October 5 Saturday – In Tuxedo Park, N.Y. Isabel V. Lyon replied for Sam to the Oct. 4th from Katharine B. Clemens (Mrs. James Ross Clemens), now in N.Y.C. Yes, Sam had rec’d the photographs of Katharine’s “two charming little children”; Lyon had written her thanks, and they’d waited for them until the last train “on that Saturday.”
Then he wishes me to say now, that he will be ever so glad to lunch with you next Wednesday the 9th, at Delmonico’s and meet Mr. Brent Clemens. Half past one will suit him very well, & give him plenty of time to catch the 3:53 train back to Tuxedo, as that is the train he must take.
The daughters are neither of them in New York, or near it. Clara is in Boston studying, & Jean is in her sanitarium, & cannot make trips away from it [MTP].
Sam also wrote to George B. Harvey.
Dear Uncle George: / The Pilgrim invitation has come, & as the matter started with you originally, etiquette requires that I reply to it to you, its source. I have thought it all over, &—I am 72. I would rather speak at this dinner than at any other, because it is given to a distinguished Englishman & naturally I am drawn toward our cousins, these days, with renewed warmth, because of the honors & generosities heaped upon me lately by Oxford & by the English people of all grades, but—I am 72. I attended no banquets last year. That was a restful & blessed year! I will duplicate it this season; & will begin by declining the only invitation I shall decline at cost of regret [Sotheby’s auction, June 19, 2003, Lot 119, p.101].
Note the Pilgrims, U.S. chapter had sent an invitation to a dinner on Oct. 15 honoring Rev.
Winnington-Ingram, lord bishop of London, who had arrived in America to present the King’s Bible to Bruton Church of Williamsburg, Virginia, the oldest Anglican in continuous use in the U.S. [Fatout, MT Speaking 590]. Sam did not attend the Oct. 15 dinner, although he wrote a speech for the event; he may have sent a letter, possibly this one, in it’s place.
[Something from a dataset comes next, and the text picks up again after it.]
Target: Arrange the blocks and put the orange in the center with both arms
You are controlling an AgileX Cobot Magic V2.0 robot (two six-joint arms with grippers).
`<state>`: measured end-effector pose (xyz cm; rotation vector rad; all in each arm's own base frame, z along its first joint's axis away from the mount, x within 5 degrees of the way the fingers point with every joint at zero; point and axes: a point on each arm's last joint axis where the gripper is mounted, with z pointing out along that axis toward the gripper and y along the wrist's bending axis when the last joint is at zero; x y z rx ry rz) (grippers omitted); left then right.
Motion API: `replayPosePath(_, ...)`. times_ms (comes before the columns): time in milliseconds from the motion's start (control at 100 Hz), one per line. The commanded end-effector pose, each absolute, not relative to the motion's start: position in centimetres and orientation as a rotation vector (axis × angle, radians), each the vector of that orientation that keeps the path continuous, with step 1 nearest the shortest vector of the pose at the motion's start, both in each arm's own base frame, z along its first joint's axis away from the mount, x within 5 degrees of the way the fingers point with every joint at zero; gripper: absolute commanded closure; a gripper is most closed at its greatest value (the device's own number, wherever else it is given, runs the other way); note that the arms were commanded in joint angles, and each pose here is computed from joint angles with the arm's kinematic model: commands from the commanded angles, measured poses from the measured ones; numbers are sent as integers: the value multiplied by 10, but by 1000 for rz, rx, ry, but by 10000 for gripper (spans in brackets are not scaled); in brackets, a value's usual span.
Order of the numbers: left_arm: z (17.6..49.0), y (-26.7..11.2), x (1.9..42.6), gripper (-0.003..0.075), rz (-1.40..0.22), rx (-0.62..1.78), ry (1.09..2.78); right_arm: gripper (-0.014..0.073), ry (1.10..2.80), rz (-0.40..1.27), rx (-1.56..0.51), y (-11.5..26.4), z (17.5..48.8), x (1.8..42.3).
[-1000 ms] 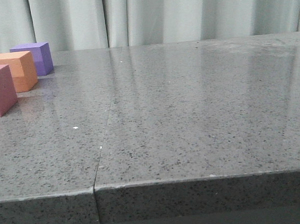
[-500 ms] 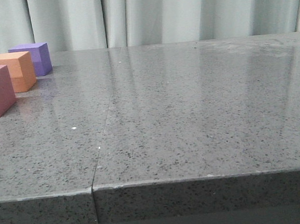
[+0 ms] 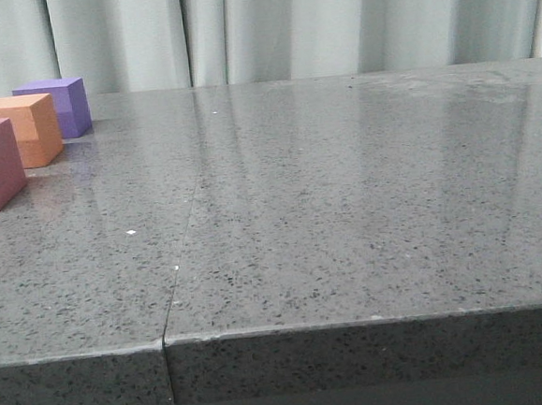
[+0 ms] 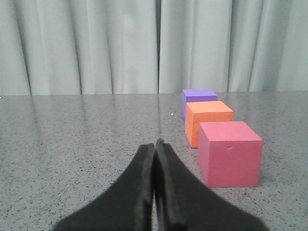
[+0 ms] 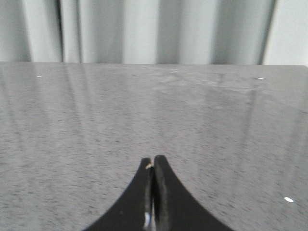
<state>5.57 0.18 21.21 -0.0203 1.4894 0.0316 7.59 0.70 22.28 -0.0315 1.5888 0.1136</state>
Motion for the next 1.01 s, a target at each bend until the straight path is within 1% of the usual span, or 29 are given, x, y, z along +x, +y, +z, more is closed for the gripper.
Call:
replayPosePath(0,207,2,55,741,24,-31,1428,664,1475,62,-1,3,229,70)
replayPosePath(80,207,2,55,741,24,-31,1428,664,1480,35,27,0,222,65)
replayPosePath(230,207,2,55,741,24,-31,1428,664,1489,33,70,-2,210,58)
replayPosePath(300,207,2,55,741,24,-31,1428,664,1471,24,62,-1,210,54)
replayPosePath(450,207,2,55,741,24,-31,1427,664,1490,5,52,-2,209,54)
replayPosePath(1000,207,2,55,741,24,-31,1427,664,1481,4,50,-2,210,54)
The speech contained a great deal of controversial criticism of American culture, and if it had been sent, the press would have had a field day. See source, p. 590-595 for the text of the MS, “Bishop Speech,” which is in the MTP.
John Hendersen Miller wrote from Kansas City, Mo. to Sam, enclosing a review of his book, which he felt Sam would enjoy, being also from Missouri [MTP].
Clemens A.D. for this day is listed by MTP.